La justicia porteña, más dura con los cortes de calles

El fiscal general de la ciudad dijo que serán más intransigentes con las interrupciones del tránsito
Piqueteros condenados a trabajar en clubes barriales y villas, sindicalistas obligados a realizar tareas comunitarias y ecologistas sentenciados a dar cursos de reciclado de basura. Esta ha sido la política seguida por la justicia porteña en los últimos meses para endurecer su postura ante los cortes de calles y la interrupción del transporte público, y promete ser de aplicación más intransigente en los próximos meses en un escenario de mayor conflictividad social.

"En dos años de gestión cumplimos con nuestro objetivo de que se comenzara a revalorizar el respeto por las normas. El primer paso es contribuir a que la gente respete la ley y logramos que los tribunales, a través de los fiscales, empiecen a responder de otro modo y cambien esa sensación de anomia. Hay un cambio de actitud proactiva de las fiscalías", dijo a La Nacion el fiscal general de la ciudad, Germán Garavano.

Con esa idea, la justicia porteña investiga al jefe de la CGT, Hugo Moyano, y a su hijo Pablo por el delito de usurpación, cuando fue bloqueado con camiones el ingreso a una planta de Papelera del Plata, en Parque de los Patricios, dijeron fuentes judiciales a La Nacion. La denuncia la hizo la empresa luego de que el gremio impidió la entrada y salida de vehículos de carga durante tres días, el 19 de mayo último.

Hugo y Pablo Moyano ya se presentaron en la causa y ahora tendrán una audiencia preliminar, antes de que el juez Alfredo Durante decida si hay mérito para indagarlos y enjuiciarlos, como sostiene la fiscalía o si desestima la causa.

Este es sólo uno de los casos en los que la Justicia optó por llevar a juicio a los dirigentes que decidieron la protesta, más allá de si estaban en el momento de la contravención. "No criminalizamos al perejil, sino que vamos detrás de los responsables reales, que toman la decisión política", explicó Garavano.

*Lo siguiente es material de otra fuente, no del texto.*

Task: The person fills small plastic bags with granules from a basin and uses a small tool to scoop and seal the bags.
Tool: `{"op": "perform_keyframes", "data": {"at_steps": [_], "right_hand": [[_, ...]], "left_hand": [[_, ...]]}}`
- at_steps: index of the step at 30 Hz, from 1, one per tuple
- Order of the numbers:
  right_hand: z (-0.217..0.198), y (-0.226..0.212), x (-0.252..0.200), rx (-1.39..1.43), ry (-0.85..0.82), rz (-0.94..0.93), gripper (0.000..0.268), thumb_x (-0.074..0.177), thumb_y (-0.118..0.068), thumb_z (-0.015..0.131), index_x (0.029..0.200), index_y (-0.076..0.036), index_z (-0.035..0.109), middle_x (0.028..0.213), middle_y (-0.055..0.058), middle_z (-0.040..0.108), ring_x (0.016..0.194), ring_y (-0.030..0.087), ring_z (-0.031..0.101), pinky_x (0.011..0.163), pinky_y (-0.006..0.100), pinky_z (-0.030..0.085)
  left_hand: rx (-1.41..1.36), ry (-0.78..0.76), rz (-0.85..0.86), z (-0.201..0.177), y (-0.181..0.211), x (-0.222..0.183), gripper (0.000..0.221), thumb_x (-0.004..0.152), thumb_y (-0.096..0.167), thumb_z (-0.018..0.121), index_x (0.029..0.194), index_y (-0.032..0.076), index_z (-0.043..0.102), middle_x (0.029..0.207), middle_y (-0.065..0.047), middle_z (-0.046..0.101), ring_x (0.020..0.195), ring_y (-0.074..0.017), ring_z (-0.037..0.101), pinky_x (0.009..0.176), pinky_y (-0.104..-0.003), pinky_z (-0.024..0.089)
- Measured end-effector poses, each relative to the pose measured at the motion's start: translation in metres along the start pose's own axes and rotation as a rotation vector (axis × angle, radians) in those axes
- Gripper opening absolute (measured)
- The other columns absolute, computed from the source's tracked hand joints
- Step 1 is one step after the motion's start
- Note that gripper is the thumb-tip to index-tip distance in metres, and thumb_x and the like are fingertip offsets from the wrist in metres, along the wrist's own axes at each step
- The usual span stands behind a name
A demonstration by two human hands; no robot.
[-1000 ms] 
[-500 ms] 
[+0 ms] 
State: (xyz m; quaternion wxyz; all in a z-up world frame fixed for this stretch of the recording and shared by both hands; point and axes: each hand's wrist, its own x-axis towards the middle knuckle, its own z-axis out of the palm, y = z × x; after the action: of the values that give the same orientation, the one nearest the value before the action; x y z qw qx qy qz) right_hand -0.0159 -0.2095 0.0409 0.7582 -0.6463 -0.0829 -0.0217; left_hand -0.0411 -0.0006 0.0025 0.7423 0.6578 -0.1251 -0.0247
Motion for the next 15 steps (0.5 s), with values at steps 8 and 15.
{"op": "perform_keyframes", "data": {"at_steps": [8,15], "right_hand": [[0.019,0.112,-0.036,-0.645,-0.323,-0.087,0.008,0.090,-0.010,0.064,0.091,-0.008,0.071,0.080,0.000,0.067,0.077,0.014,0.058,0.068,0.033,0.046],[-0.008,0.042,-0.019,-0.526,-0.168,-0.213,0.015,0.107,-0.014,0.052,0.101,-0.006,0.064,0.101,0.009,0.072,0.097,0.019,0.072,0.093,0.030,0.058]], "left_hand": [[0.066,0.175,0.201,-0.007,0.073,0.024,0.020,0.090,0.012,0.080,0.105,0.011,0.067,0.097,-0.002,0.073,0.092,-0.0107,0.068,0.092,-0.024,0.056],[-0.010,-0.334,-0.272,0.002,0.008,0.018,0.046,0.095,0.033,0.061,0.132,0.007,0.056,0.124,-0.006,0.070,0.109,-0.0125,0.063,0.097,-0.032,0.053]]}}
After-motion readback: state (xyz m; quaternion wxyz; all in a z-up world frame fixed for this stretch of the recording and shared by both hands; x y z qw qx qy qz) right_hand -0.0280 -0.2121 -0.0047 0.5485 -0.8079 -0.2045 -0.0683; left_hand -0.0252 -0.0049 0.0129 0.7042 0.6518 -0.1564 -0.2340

Un fallo de la Cámara de Apelaciones en lo Contravencional y de Faltas de la ciudad respaldó esta idea, al confirmar una sentencia contra el piquetero de la Corriente Clasista y Combativa Juan Carlos Alderete, por una movilización desde Plaza Flores hasta el Congreso, el 22 de mayo de 2008. El camarista Marcelo Vázquez destacó en su voto la constitucionalidad de la norma que castiga al que impide la circulación de vehículos.

"No hay una dicotomía entre el derecho a la protesta social con ocupación del espacio público y el derecho a transitar libremente, pues ambos están reglamentados y pueden compatibilizarse", dijo Vázquez. Incluso aseguró que "las manifestaciones pacíficas y ordenadas, que afecten el tránsito, por sí mismas, no constituyen una contravención".

Otros fallos respaldan el avance en este sentido: el piquetero Luis D?Elía espera ser juzgado por haber cortado el tránsito el 7 de mayo último con una marcha entre Liniers y Plaza de Mayo; gremialistas de la Uocra debieron pintar escuelas por haber cortado calles el año pasado, y tres piqueteros fueron condenados a penas de entre 10 y 90 días de prisión y a realizar tareas comunitarias por golpear a un taxista y dañar su auto, durante una marcha realizada el 21 de enero de este año.

Las organizaciones sociales acusan a la justicia porteña de ser el brazo legal del jefe de gobierno, Mauricio Macri, para combatir los reclamos sociales. Garavano responde: "No nos interesa perseguir a los gremialistas o piqueteros, sino hacer cumplir la ley. El ejemplo más claro es el de Greenpeace, que reconoció que en su protesta se excedió".

Los activistas fueron procesados por haberse subido al Obelisco y desplegado una pancarta para reclamar la aplicación de la ley de basura cero. Luego de reconocer que habían ingresado sin autorización a un monumento público, fueron condenados a dar charlas sobre reciclaje de basura en los Centros de Gestión y Participación porteños.

"Las organizaciones sociales que se excedan en su protesta pueden violar la ley. Comisarios de la Policía Federal fueron procesados por incumplir sus deberes en la organización de operativos de seguridad en partidos de fútbol, 38 partidos políticos porteños y canales de TV fueron condenados por incumplir la ley electoral en la campaña 2007, incluso Pro", se defendió Garavano.